Gensler could also ban payment for order flow, but it’s unclear. Exchanges such as the NYSE or Nasdaq offer payment for order flow through rebates that customers send to them. Any ban on this would be likely to be challenged by many parties including exchanges.

His demand for more transparency in trading and payment will be met by Gensler. Gensler might propose to tighten the rules for best execution. This is the duty to offer the most competitive prices when execution takes place. Gensler may request more information to explain the obligations broker-dealers have, such as price improvement or payment for order flow. 

Gensler might request more information about how investors are informed of the trading costs. For instance, an investor may pay $10 to trade but only $2 for order flow.  

This industry is pushing back

Gensler was urged by the industry to avoid altering an already complex system. They claim it is very beneficial for retailers.

A spokesperson for Citadel, one of the largest wholesalers participating in payment for order flow, released the following statement to CNBC: “It is important to recognize that the current market structure has resulted in tighter spreads, greater transparency, and meaningfully reduced costs for retail investors. We are looking forward to reviewing all proposals and working closely with the SEC, the industry, and achieving our long-held goal of further improving competition transparency.
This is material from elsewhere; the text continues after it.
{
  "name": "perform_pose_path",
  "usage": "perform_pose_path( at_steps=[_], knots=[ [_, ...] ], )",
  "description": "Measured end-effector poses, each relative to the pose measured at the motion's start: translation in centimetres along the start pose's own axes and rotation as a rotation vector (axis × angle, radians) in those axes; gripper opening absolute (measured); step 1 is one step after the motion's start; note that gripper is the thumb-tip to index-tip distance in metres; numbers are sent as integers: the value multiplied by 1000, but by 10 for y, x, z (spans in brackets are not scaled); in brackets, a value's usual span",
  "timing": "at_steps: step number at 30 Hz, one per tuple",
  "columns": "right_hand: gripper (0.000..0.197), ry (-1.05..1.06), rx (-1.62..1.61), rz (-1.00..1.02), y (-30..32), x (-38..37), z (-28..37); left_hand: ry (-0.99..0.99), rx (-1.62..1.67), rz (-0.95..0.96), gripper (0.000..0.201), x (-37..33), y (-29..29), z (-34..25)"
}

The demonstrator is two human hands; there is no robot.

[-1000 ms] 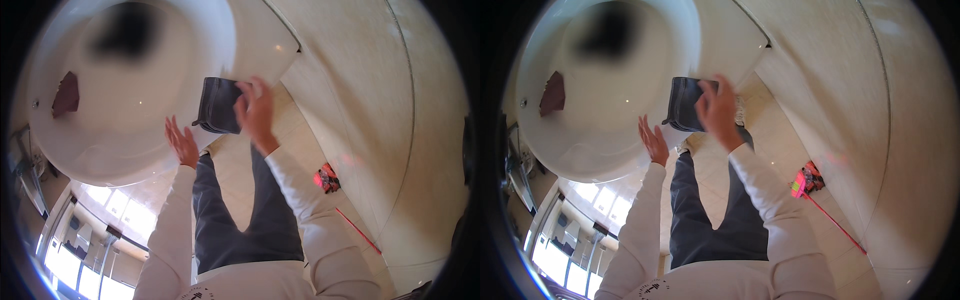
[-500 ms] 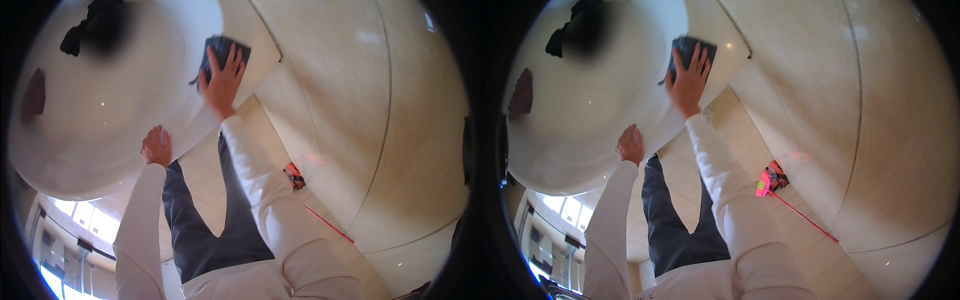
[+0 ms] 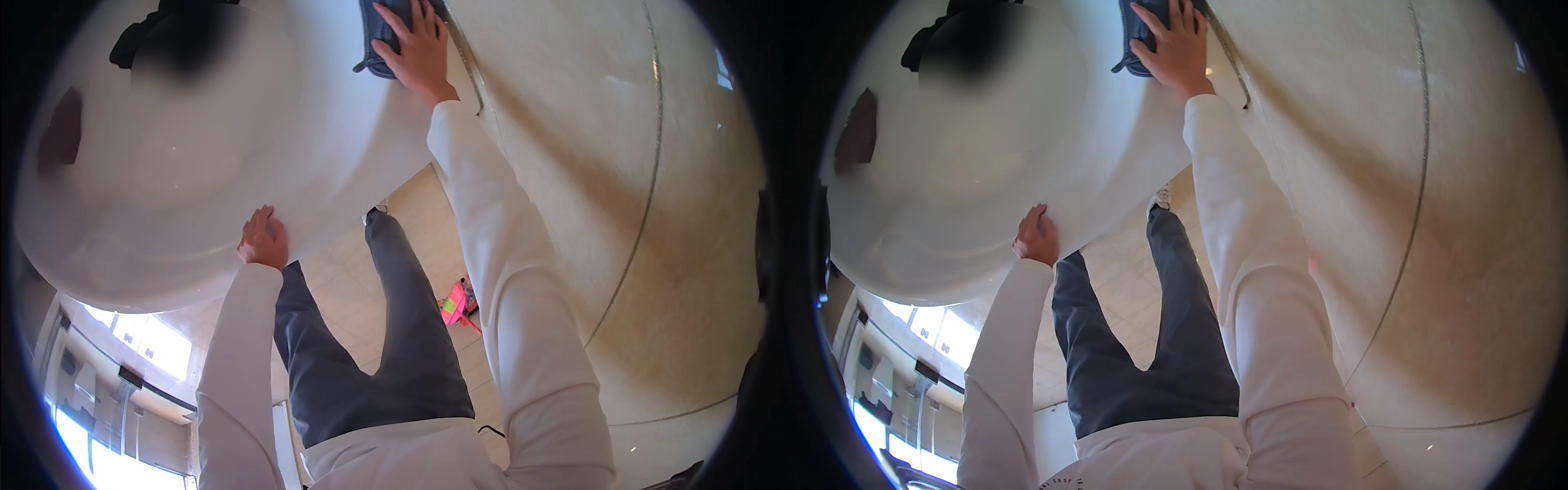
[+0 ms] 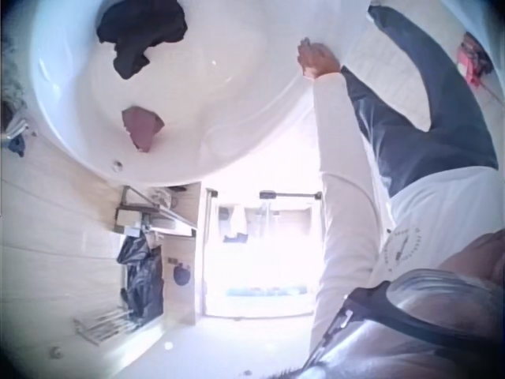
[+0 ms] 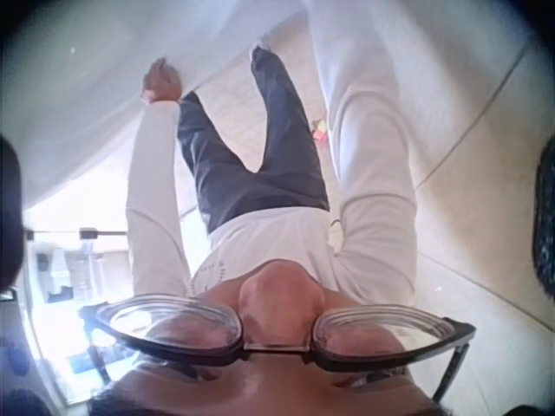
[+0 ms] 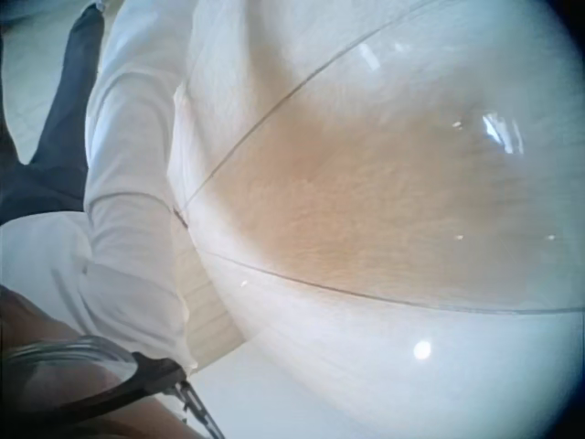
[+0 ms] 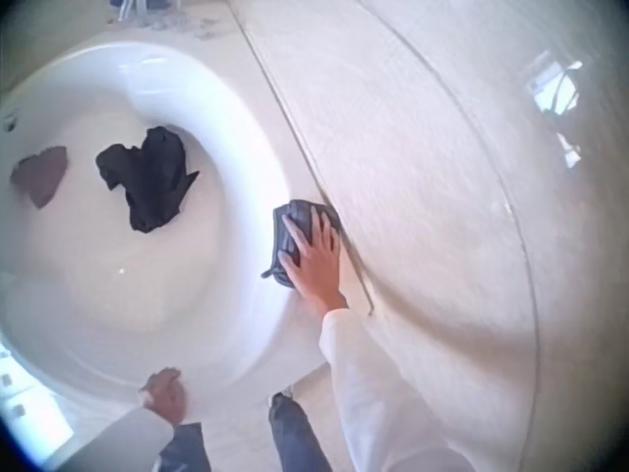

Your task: The person wipes the tiled floor and the exterior surfaces of a white bathtub using a dark cloth. They move around the tub, cleaning the sides and rim in a continuous wiping motion.

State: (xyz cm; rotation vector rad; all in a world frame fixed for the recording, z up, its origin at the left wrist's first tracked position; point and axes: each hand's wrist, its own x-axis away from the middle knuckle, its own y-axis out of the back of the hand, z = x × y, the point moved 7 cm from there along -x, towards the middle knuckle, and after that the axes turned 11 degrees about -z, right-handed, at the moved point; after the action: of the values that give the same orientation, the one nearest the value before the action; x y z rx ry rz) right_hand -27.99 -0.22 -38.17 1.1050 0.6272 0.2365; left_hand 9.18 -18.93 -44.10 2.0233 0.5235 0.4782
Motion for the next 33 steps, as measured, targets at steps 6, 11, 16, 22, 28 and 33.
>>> perform_pose_path(
  at_steps=[6, 11, 16, 22, 28, 33],
  knots=[
    [65, 40, -48, -59, 8, 6, -4, -13, 26, 16, 24, 0, 3, 0],
    [50, 25, 18, -171, 5, 26, -21, -13, 38, 61, 27, 2, -5, -2],
    [50, -103, 8, -111, 18, 65, -15, -38, 33, 83, 29, 1, 2, -3],
    [52, -254, 80, -17, 28, 108, 4, -135, 41, 61, 30, 1, 3, -6],
    [56, -121, 118, 13, 20, 79, -6, -134, -2, 69, 31, 2, 6, -13],
    [53, 24, 44, -37, 6, 28, -27, -139, 1, 69, 32, -2, 11, -13]
  ],
)
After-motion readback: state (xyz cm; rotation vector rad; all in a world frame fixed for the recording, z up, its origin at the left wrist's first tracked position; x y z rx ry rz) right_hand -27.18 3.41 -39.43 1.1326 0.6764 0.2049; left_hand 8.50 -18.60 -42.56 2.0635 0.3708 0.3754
Others in the U.S. trade system have echoed this caution.

Ken Bentsen (President and CEO, Securities Industry and Financial Markets Association) told me that “you need to be very deliberate about that approach.” He spoke of this in February.

“We’ve been calling for an overhaul of the market structure for some while, but we need to be cautious not to fix something that isn’t broken,” he stated. Retail investors are getting better deals than ever before.

Trades on the traditional “lit” exchanges will be more common

Gensler was also critical of the rise of off-exchange trading and dark pools, now accounting for around 40% of trading volume.

Gensler could propose harmonization rules for governing minimum trade sizes to counter this. Orders can be placed by exchanges in increments of one penny. However, orders from off-exchange parties are allowed. Gensler wants the level playing field to be equal. All trading can occur in the exact same increment and in any increment lower than a penny.

Gensler thinks that trading in equal amounts (say one-tenth to a penny) would increase the chance of rebates being reduced and that more trading would take place on traditional “lit” markets.

Are you looking for a definitive rule or just a test balloon?

Participants in the industry were unsure if Gensler would propose a complete set of market structures.

“It’s not clear if Gensler is proposing a rule change immediately or merely floating a ‘trial balloon’ that may result in a rules proposal sometime later in the year,” David Franasiak, an attorney with Williams & Jensen who follows corporate issues in Washington, told me.

Gensler’s only proposal for market structure

Gensler is considering this as one of the many regulations he has in his plans.

Amy Lynch of FrontLine Compliance told me in February that “this is the biggest regulatory agenda we’ve seen from the SEC for many years.”

The agenda has only grown since then. Gensler proposed regulations on cybersecurity risk management. He also suggested rules for loaning and borrowing securities. Gensler recommended reporting short positions by investment mangers. Shortening stock trading’s settlement cycle. Pay versus performance of corporate executives. Gensler enhanced disclosure about special purpose acquisitions companies.

One of the most controversial proposals – a proposed rule on the disclosure of climate change risks – is now open to the public for comment until June 17. Others proposals of “ESG” type are board diversity (disclosure regarding the diversity among board members and nominees), and human resource management (increased disclosure on how companies manage its workforce).